The statistics are stacking up.
But it can be managed
Managing Diabetes Using C-Peptide to Detect Pancreatic Insulin Secretion
By 2025, the World Health Organization (WHO) predicts that the worldwide incidence of diabetes will double from 150 million to 300 million. According to the ADA, 20.8 million children and adults in America have diabetes, or seven percent of the population. Without urgent action, WHO estimates deaths from diabetes to increase at an alarming rate—50 percent in the next ten years.

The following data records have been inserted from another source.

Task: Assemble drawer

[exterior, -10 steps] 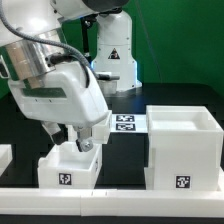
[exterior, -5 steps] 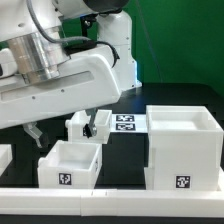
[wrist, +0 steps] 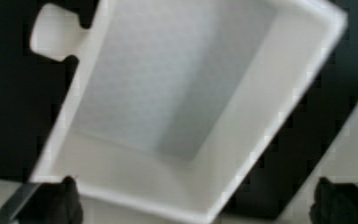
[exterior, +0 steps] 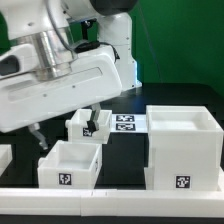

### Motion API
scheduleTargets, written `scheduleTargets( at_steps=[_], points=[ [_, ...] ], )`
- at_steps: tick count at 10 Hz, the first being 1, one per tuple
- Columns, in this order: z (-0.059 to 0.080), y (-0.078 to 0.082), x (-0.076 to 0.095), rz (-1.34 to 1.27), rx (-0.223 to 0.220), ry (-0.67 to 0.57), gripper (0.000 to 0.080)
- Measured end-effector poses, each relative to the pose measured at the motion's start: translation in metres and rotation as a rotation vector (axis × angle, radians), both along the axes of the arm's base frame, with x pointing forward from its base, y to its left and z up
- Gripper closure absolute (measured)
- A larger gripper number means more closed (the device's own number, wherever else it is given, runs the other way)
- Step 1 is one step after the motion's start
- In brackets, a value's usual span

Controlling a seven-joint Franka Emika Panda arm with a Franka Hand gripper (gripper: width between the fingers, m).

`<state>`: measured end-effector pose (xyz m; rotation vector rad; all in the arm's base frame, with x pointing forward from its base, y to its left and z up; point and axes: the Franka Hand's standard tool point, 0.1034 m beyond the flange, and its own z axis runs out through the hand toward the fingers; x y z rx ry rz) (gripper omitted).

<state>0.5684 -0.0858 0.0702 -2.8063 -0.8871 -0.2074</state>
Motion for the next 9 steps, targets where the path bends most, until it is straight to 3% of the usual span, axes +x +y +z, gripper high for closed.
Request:
scheduleTargets(
  at_steps=[2, 6, 7, 9],
  points=[
    [-0.002, 0.003, -0.018, 0.278, -0.041, -0.058, 0.015],
    [-0.005, -0.006, -0.02, 0.468, -0.079, -0.074, 0.015],
    [-0.012, -0.009, -0.029, 0.684, -0.1, -0.113, 0.015],
    [-0.024, -0.016, -0.041, 0.796, -0.091, -0.126, 0.015]
  ],
)
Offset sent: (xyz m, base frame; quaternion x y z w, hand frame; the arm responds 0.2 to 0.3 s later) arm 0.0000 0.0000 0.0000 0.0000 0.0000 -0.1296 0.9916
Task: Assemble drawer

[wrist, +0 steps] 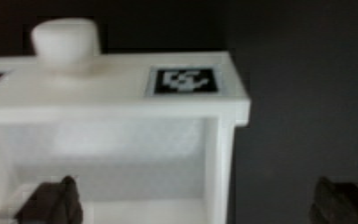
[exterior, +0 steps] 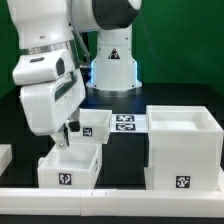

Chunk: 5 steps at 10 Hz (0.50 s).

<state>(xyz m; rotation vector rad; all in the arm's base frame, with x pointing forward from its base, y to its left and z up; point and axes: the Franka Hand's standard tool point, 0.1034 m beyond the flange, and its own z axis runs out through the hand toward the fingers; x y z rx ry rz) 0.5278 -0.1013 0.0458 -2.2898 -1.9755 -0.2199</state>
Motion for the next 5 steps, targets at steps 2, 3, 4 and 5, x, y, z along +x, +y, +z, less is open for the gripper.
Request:
scheduleTargets(
  at_steps=[2, 3, 4, 5],
  points=[
    [-0.001, -0.002, -0.001, -0.02, -0.001, 0.006, 0.015],
    [-0.003, -0.001, -0.002, -0.02, 0.001, 0.01, 0.015],
    [-0.011, 0.001, -0.006, -0.02, 0.004, 0.022, 0.015],
    [-0.02, 0.004, -0.008, -0.015, 0.011, 0.035, 0.015]
  ],
)
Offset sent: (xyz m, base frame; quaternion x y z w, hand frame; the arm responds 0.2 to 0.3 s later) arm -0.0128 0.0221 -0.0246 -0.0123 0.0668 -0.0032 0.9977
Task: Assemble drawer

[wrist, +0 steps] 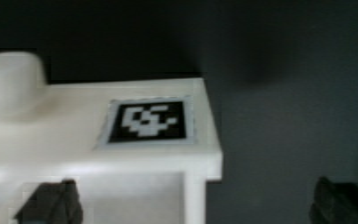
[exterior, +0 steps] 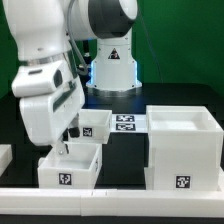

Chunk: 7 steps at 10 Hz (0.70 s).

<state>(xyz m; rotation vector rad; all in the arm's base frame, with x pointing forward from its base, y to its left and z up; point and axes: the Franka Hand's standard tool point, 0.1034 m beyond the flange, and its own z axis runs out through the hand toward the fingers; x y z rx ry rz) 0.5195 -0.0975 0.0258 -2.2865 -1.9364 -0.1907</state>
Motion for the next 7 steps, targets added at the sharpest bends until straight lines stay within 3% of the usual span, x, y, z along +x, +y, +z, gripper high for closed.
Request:
scheduleTargets(
  at_steps=[2, 5, 6, 7],
  points=[
    [-0.0177, -0.0012, -0.0062, -0.002, 0.014, 0.029, 0.015],
    [-0.0195, -0.0029, -0.0078, -0.015, 0.016, 0.035, 0.0179],
    [-0.0196, -0.0031, -0.008, -0.017, 0.016, 0.036, 0.0359],
    [-0.0197, -0.0033, -0.0082, -0.02, 0.016, 0.036, 0.0359]
  ],
)
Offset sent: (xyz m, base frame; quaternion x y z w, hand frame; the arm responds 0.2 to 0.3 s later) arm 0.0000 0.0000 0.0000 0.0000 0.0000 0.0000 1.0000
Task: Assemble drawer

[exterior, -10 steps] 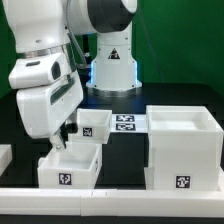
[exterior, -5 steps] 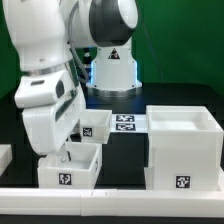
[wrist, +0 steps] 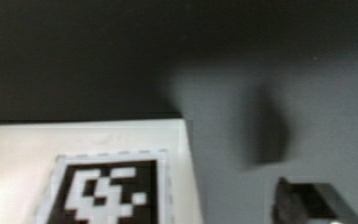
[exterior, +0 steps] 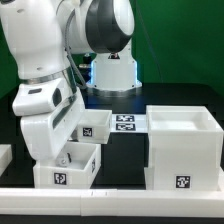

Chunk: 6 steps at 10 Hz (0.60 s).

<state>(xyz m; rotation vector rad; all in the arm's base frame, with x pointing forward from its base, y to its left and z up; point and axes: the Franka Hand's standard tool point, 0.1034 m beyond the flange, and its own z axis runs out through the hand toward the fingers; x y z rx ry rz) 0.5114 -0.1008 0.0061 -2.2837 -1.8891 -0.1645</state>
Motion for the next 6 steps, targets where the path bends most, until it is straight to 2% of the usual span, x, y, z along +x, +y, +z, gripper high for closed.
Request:
scheduleTargets(
  at_steps=[2, 3, 4, 6],
  points=[
    [0.0, -0.001, 0.0, -0.005, 0.0, 0.001, 0.07],
    [0.0, -0.001, 0.0, -0.008, -0.002, -0.001, 0.07],
    [0.002, 0.0, 0.003, -0.003, -0.011, -0.007, 0.0759],
    [0.011, 0.023, 0.02, 0.039, -0.07, -0.011, 0.0759]
  ],
)
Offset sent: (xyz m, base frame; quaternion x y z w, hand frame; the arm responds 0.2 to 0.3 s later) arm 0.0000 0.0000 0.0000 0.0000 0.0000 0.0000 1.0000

Poorly controlled diabetes leads to serious complications. Secondary consequences result in increased morbidity, mortality, and economic burden. The following complications related to diabetes are rising according the Center for Disease Control (CDC).
Heart Disease & Stroke
- Adults with diabetes have heart disease death rates 2 to 4 times higher than those without diabetes
- Risk for stroke is 2 to 4 times higher among people with diabetes
Blindness
- Diabetes is the leading cause of new cases of blindness among adults ages 20 to 74 years.
- Diabetic retinopathy causes 12,000 to 24,000 new cases of blindness each year
Kidney Disease
- Diabetes is the leading cause of kidney disease, accounting for 44% of new cases in 2002
Well controlled diabetes significantly reduces diabetes complications and mortality. Insulin and connecting peptide (C-peptide) assays can be used to help diagnose the disease and determine whether a patient’s pancreas is producing insulin enabling clinicians and patients to better manage their diabetes.

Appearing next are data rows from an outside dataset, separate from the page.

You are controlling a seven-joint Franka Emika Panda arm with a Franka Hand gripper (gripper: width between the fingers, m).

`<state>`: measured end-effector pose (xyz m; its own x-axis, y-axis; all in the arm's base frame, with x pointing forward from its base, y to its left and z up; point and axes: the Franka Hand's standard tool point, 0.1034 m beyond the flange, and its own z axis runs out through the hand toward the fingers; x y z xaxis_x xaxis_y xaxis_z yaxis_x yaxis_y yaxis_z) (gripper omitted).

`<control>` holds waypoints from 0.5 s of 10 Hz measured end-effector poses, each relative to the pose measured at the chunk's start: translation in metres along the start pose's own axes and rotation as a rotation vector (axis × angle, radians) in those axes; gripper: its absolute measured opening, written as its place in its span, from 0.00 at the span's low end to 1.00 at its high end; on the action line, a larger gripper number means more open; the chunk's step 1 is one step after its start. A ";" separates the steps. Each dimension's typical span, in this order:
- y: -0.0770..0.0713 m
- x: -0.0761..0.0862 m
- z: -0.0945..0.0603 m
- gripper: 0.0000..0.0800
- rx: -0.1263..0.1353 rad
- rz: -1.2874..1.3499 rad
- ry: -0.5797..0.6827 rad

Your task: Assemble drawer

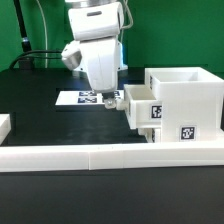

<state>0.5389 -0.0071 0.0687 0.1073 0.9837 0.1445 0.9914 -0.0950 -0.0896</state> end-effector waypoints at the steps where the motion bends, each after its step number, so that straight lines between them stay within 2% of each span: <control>1: 0.000 0.005 0.000 0.81 0.000 0.022 0.001; 3: 0.000 0.027 0.003 0.81 0.003 0.079 0.004; 5: -0.001 0.036 0.005 0.81 0.006 0.104 0.003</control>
Offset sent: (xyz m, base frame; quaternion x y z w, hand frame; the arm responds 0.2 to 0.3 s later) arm 0.0099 0.0291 0.0015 -0.0006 -0.0037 0.0348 0.9994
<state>0.5413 0.0288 0.0691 0.2100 0.9680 0.1372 0.9745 -0.1957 -0.1101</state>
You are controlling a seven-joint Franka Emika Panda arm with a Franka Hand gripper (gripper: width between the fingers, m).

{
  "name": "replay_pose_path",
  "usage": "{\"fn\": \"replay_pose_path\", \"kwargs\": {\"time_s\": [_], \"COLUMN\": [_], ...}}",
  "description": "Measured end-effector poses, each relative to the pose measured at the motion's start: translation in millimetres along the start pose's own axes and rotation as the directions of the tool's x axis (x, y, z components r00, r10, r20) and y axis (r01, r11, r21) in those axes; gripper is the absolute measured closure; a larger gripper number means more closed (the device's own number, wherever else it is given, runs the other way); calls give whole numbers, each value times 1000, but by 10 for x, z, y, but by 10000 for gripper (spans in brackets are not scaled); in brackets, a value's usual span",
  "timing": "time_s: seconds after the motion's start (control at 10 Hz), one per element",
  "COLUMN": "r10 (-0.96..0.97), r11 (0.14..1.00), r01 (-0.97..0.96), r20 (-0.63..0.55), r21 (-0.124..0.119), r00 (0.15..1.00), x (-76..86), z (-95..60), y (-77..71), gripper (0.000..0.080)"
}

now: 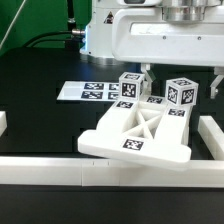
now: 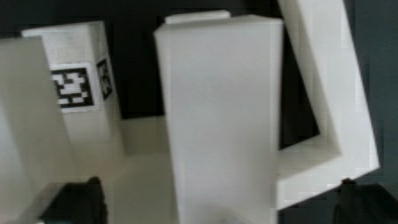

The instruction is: Assemble chair

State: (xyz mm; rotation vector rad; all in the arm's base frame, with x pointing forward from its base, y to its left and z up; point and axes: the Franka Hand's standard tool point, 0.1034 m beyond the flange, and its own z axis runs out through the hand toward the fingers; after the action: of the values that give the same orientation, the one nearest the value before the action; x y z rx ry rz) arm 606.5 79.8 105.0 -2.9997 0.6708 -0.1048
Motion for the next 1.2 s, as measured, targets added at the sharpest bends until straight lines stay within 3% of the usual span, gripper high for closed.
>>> {"fn": "replay_pose_path", "kwargs": {"time_s": [0.3, 0.6, 0.8, 1.0, 1.2], "r10": [34, 34, -19, -136, -165], "r11": [999, 999, 1000, 991, 986], "r01": [-34, -34, 20, 136, 165], "r20": [2, 4, -20, -34, -35], "r21": [11, 10, 22, 0, -2], "r00": [999, 999, 1000, 990, 986], "x": [77, 64, 73, 118, 163], "z": [-126, -126, -262, -244, -236], "y": [-138, -132, -165, -106, -74], "gripper": [151, 151, 151, 151, 151]}}
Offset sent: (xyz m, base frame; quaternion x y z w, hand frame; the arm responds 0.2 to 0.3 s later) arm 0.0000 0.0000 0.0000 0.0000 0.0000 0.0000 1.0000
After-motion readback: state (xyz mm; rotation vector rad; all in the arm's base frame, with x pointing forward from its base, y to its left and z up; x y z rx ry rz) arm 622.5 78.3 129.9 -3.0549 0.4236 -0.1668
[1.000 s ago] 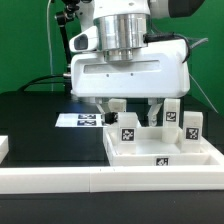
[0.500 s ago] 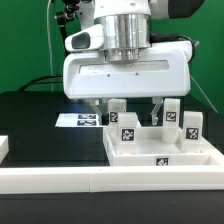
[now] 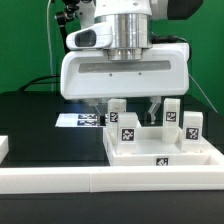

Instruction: Assemble square table

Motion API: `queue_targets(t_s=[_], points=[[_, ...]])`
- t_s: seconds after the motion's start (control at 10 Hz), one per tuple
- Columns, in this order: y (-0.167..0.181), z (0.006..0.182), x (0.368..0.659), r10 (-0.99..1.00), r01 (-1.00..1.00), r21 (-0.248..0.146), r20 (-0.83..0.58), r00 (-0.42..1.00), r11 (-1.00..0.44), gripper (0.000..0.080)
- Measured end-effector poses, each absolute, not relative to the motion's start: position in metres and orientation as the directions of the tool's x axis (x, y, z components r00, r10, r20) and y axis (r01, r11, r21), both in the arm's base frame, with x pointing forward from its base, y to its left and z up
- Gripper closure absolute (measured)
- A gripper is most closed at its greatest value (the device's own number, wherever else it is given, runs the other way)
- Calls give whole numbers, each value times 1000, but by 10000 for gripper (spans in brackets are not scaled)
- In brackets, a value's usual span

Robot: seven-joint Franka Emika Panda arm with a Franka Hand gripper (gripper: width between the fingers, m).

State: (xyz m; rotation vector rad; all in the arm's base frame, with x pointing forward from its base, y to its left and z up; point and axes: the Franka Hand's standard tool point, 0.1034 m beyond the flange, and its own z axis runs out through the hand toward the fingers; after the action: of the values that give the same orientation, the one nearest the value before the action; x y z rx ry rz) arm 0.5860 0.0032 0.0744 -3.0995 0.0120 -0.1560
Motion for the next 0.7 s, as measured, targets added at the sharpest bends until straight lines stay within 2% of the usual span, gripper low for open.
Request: queue_targets(t_s=[0.1, 0.2, 0.3, 0.4, 0.7], points=[[3, 74, 586, -10, -6, -39, 100, 995, -999, 266], [3, 74, 586, -19, -15, -40, 100, 995, -999, 427], [3, 74, 586, -38, -34, -41, 99, 994, -999, 427], [3, 74, 586, -44, -40, -42, 99, 994, -998, 511], [4, 74, 586, -262, -257, -67, 87, 961, -964, 511]])
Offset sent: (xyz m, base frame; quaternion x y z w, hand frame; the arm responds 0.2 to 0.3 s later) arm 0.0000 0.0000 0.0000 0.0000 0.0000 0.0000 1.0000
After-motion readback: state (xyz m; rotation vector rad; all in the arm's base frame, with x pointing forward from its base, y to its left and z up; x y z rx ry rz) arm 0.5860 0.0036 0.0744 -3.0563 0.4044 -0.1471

Diabetes Diagnosis and Management using C-Peptide
When a healthy pancreas releases proinsulin into the blood, it is split into insulin and C-Peptide in equal amounts. In type 1 diabetes patients, the pancreas is unable to produce insulin, which also leads to decreased C-peptide levels. Whereas in type 2 diabetes, patients’ C-peptide levels may be elevated due to insulin resistance that drives increased insulin production. Because C-peptide has a longer biological half-life in the bloodstream (~30 minutes) than insulin (~five minutes), plasma C-peptide concentrations more accurately reflect pancreatic insulin secretion rates. Furthermore, C-peptide levels fluctuate less than insulin levels, are independent of exogenous injected insulin, and are not subject to interference from insulin autoantibodies in the blood induced by insulin therapy.

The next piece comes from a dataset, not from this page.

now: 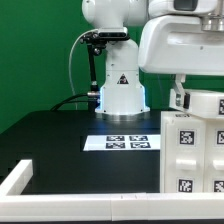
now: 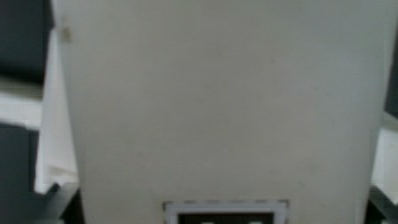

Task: Assemble cabinet

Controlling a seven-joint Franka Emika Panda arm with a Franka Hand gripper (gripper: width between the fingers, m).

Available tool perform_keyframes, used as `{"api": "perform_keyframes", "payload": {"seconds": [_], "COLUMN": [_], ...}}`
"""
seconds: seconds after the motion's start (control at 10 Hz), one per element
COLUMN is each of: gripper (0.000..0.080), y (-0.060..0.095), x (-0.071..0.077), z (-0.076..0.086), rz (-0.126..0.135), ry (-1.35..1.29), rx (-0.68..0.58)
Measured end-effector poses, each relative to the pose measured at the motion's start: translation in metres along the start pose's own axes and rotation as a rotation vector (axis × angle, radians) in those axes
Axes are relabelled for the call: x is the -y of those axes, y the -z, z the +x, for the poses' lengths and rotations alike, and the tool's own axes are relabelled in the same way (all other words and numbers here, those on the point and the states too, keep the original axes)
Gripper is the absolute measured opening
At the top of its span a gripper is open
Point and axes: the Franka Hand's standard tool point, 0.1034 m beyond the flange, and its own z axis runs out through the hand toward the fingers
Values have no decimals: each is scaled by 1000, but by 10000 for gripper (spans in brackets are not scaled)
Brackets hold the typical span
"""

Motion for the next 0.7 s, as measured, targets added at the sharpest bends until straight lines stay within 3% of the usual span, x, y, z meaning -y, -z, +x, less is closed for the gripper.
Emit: {"api": "perform_keyframes", "payload": {"seconds": [0.3,0.6,0.7], "gripper": [538,538,538], "y": [0,-1,-1], "x": [2,0,1], "z": [0,-1,-1], "rz": [1,6,30], "ry": [-183,-588,-796], "rx": [-1,-28,-21]}}
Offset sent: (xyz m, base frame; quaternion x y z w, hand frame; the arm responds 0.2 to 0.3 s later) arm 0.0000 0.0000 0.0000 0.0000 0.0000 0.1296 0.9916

When is the C-Peptide Assay Ordered?
The C-Peptide assay is used to test pancreatic beta cell function in patients when:
- Differentiating between type 1 and type 2 diabetes patients
- Determining the residual beta cell function in newly diagnosed patients with diabetes to determine how much insulin the pancreas is producing
- Monitoring type 2 patients with diabetes to determine when insulin production needs to be supplemented with exogenous insulin
- Assessing the potential causes of hypoglycemia, or low blood glucose
Hope is Here Today
We can change the predicted pandemic future of diabetes by focusing on the present, person by person. Earlier detection and more precise disease management will turn the tide and C-Peptide, a good indicator for pancreatic insulin secretion, is an important part of that process.